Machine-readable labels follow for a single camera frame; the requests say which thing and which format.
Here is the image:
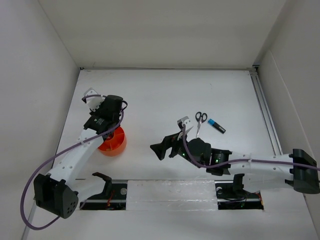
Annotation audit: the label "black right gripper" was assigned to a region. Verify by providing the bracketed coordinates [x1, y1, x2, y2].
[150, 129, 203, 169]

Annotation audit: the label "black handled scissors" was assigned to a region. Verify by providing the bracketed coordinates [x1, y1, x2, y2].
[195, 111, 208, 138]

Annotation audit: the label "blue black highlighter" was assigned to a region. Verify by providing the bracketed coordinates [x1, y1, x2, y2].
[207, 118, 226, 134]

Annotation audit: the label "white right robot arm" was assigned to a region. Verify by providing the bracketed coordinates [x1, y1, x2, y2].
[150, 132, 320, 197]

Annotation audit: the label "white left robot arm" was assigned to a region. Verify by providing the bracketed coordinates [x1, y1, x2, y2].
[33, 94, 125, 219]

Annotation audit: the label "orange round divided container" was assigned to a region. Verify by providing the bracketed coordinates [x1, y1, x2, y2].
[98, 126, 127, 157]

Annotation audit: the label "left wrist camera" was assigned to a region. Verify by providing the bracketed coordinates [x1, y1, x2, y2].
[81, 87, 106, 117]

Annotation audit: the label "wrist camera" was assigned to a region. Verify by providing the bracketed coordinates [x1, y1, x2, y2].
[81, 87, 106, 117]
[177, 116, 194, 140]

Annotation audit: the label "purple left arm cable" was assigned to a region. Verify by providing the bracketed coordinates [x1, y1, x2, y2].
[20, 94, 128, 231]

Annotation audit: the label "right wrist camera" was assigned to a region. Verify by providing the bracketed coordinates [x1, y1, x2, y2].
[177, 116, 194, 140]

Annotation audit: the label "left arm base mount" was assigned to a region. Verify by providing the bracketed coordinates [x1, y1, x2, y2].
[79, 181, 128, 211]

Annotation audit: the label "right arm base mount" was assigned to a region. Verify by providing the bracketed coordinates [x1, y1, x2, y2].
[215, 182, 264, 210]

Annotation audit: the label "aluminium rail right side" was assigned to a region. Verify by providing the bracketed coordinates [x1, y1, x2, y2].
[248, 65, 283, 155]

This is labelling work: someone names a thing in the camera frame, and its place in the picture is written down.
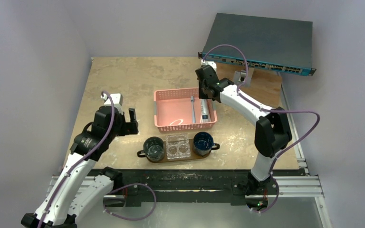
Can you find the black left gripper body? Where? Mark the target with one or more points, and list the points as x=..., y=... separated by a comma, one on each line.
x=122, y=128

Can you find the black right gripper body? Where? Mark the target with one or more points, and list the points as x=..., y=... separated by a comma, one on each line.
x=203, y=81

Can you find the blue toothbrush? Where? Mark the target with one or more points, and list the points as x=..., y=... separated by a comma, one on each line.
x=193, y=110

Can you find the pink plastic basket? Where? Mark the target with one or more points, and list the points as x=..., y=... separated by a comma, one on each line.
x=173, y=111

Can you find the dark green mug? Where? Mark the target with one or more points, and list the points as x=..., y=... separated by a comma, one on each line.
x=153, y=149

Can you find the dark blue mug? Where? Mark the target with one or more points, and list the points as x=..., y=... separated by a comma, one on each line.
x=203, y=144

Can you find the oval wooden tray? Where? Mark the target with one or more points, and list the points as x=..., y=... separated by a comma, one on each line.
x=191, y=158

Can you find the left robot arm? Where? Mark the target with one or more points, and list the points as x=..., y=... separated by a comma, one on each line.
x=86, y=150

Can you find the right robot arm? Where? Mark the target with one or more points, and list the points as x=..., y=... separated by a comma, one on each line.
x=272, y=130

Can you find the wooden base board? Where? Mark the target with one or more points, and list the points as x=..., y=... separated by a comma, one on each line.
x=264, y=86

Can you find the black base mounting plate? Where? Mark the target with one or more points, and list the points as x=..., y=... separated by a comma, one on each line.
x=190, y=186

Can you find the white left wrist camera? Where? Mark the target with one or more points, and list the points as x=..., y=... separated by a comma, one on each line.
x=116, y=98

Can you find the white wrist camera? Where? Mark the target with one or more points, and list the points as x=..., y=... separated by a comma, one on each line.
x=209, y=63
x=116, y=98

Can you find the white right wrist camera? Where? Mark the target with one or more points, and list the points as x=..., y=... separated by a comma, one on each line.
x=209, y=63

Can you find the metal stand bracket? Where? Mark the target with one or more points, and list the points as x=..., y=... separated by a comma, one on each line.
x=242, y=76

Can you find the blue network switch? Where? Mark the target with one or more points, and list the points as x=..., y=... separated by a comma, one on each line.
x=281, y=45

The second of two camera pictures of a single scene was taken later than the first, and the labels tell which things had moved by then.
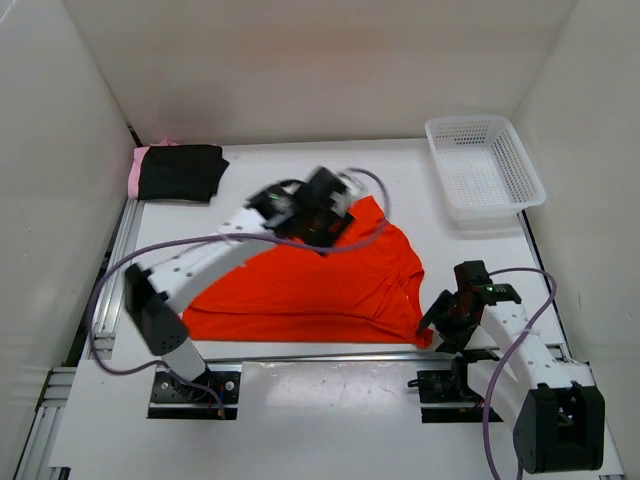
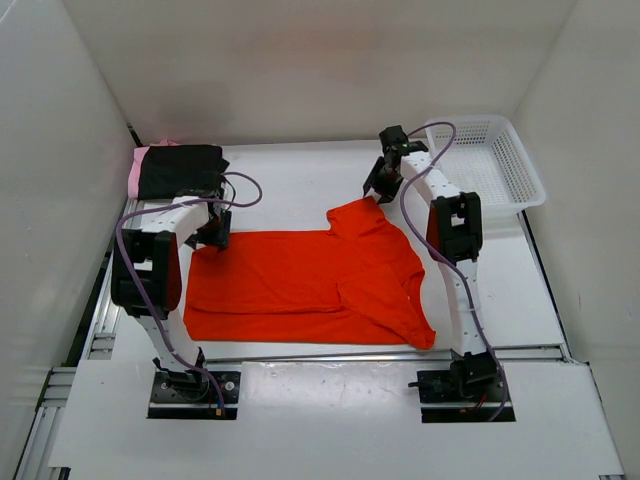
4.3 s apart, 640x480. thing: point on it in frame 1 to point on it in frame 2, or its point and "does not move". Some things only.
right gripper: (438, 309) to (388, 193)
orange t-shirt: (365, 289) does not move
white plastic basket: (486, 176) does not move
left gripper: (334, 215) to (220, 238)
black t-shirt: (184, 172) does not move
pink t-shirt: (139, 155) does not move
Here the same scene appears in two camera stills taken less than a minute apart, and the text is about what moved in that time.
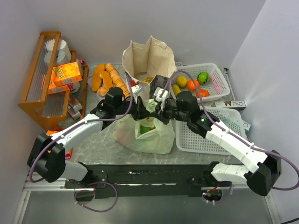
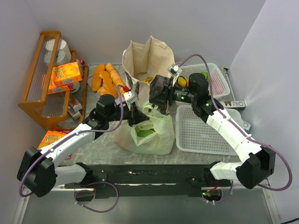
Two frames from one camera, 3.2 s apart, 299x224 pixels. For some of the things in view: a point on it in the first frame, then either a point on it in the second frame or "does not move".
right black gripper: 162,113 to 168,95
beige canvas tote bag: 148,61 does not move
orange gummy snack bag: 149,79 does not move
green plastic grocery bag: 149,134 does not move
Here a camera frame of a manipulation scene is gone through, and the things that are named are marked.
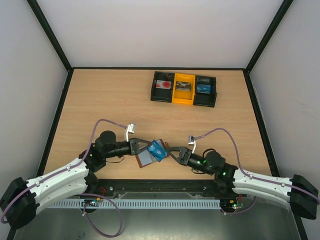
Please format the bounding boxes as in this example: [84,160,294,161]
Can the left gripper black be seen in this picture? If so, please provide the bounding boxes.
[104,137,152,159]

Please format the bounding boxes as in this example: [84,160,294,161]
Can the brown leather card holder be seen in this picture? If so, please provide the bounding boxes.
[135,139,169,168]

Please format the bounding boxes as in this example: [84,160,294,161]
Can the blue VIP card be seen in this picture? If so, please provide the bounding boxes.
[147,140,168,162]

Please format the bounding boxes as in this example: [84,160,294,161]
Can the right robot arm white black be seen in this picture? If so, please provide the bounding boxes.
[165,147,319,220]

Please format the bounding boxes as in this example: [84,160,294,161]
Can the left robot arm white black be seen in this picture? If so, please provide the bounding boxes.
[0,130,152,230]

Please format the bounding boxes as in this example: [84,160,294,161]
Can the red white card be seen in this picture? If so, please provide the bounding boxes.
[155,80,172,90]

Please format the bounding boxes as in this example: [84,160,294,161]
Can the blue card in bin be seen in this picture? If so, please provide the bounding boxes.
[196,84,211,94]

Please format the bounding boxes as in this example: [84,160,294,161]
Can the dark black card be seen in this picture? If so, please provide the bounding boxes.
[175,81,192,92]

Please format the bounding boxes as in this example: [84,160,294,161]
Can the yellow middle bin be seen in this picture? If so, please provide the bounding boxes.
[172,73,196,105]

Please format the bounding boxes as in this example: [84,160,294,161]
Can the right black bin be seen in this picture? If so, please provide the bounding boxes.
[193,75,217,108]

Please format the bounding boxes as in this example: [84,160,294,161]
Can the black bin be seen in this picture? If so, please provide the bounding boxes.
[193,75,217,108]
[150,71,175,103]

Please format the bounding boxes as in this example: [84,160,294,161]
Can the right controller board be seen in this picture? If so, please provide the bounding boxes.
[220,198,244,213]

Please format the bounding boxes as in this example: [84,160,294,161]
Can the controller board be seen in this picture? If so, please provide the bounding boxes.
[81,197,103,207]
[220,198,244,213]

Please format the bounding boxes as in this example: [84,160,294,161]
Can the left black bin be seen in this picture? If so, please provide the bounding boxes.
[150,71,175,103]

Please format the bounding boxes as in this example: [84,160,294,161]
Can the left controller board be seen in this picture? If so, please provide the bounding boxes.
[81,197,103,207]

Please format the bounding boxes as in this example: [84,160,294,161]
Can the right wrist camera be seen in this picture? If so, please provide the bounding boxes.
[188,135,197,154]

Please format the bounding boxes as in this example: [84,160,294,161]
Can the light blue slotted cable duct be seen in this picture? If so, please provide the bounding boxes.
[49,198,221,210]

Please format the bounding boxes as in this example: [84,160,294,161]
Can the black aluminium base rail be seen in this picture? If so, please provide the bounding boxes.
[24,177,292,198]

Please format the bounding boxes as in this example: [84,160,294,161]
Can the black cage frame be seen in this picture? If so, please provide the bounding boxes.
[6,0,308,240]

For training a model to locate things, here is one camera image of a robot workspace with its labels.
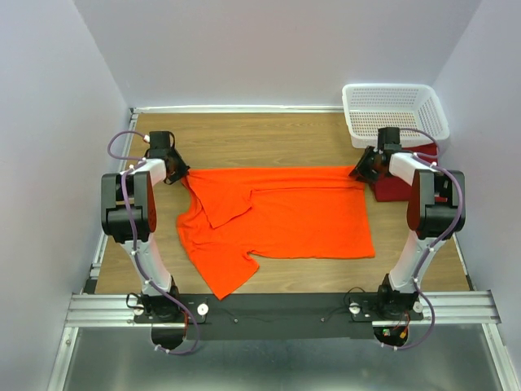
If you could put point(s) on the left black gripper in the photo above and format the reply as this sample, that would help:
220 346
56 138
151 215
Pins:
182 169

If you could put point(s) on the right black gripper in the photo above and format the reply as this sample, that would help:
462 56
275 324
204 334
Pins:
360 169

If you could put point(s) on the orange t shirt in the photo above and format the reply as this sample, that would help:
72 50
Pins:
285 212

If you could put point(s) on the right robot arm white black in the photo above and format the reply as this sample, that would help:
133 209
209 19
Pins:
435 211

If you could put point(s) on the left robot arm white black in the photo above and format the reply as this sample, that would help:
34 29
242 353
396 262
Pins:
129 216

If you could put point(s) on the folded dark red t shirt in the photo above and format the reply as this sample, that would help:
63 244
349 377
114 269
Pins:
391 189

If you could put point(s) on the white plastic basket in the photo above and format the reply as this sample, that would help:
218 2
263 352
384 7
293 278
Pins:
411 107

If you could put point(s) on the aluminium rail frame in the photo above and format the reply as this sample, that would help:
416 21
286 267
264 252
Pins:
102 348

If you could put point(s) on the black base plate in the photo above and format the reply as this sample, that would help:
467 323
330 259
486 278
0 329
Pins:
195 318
::::::::
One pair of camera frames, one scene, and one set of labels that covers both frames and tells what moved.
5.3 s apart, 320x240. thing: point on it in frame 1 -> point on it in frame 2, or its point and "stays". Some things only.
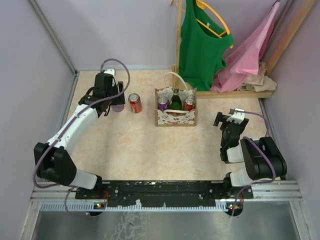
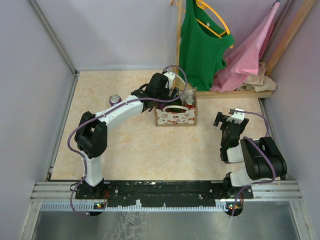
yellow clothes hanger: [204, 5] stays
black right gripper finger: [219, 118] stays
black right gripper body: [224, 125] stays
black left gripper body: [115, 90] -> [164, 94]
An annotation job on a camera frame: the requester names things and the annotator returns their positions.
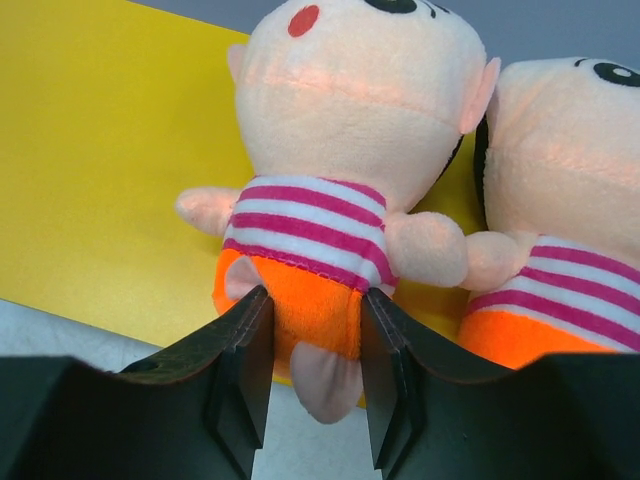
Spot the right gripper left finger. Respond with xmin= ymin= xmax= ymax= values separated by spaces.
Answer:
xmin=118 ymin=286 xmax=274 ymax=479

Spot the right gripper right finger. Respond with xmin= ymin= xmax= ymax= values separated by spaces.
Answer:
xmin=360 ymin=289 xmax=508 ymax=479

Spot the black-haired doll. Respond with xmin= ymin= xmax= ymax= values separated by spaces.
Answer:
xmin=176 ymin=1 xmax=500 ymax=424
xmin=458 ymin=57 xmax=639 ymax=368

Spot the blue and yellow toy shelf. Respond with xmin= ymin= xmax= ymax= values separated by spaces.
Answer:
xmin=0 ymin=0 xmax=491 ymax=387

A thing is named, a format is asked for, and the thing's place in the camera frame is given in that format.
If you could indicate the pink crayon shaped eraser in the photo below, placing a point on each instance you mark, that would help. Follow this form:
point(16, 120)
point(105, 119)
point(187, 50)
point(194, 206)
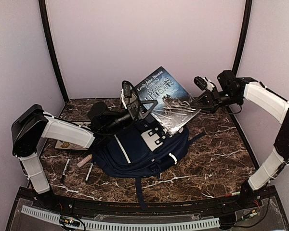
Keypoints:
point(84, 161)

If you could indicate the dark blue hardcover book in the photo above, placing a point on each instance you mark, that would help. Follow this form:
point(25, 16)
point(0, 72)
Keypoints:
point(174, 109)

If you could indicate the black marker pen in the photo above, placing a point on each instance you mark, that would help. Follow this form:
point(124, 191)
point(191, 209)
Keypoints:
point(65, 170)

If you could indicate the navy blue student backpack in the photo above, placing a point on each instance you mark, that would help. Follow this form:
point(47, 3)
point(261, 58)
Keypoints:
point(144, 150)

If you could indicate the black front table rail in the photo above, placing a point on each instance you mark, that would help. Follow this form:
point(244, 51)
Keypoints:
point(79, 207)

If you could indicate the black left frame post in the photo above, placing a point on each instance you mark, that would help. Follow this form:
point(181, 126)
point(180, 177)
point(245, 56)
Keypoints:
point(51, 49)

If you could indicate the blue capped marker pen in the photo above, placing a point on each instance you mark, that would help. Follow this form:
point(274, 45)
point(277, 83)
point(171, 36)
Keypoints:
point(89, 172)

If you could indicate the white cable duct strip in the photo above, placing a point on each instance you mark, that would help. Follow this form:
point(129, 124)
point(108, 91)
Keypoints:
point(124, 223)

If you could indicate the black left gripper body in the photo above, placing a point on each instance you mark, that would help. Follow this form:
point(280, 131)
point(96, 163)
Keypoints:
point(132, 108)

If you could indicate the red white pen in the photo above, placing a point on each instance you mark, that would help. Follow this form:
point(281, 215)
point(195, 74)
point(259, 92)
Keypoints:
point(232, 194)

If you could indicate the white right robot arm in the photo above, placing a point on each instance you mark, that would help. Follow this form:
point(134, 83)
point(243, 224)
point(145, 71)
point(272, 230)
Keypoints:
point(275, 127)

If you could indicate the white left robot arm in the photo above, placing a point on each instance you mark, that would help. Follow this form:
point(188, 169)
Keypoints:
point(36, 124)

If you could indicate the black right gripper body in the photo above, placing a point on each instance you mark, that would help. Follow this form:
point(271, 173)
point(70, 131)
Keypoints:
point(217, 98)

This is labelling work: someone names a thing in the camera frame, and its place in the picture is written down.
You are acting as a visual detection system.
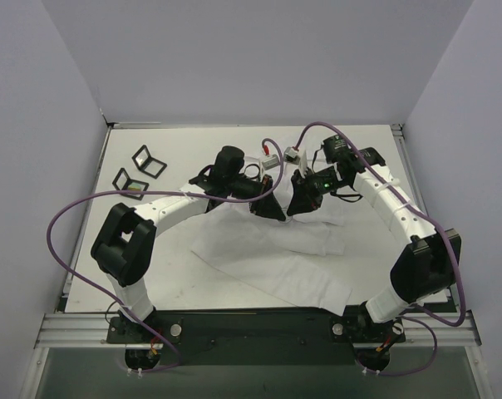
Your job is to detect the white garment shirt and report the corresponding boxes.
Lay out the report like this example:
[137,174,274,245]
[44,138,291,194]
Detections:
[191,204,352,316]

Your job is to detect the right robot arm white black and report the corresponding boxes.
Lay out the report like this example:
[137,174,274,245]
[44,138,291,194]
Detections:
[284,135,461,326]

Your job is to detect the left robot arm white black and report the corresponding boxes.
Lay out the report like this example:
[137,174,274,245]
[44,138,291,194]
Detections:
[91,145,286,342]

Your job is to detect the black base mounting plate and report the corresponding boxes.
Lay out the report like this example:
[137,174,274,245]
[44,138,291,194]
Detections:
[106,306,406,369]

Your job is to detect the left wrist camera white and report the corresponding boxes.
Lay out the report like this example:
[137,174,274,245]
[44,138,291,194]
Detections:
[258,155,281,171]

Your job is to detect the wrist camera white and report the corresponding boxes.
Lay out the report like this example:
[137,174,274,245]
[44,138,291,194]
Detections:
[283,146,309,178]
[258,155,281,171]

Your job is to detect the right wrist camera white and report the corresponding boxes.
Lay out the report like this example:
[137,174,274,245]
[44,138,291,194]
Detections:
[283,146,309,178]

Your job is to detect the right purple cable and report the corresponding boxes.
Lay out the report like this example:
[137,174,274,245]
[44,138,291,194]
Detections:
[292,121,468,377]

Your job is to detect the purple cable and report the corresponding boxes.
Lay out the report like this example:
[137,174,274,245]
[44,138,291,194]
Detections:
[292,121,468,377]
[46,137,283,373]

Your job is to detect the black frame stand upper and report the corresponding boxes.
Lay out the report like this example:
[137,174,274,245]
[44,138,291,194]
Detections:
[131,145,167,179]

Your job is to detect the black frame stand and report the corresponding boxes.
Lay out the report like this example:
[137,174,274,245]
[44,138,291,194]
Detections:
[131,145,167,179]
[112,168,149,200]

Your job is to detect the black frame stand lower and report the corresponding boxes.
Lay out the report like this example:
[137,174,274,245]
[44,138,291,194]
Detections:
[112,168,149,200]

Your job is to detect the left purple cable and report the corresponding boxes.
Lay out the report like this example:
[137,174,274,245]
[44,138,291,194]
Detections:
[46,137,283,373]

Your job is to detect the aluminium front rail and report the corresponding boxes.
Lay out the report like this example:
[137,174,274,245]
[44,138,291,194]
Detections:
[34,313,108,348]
::::::::
* _EXERCISE_: Within the entries above, find the string "finger" and return each line that holds it.

* _EXERCISE RESPONSE_:
black right gripper finger: [219, 118] stays
Spot the right gripper left finger. Respond with xmin= ymin= xmax= ymax= values separated by spaces.
Spot the right gripper right finger. Respond with xmin= ymin= xmax= ymax= values separated by spaces.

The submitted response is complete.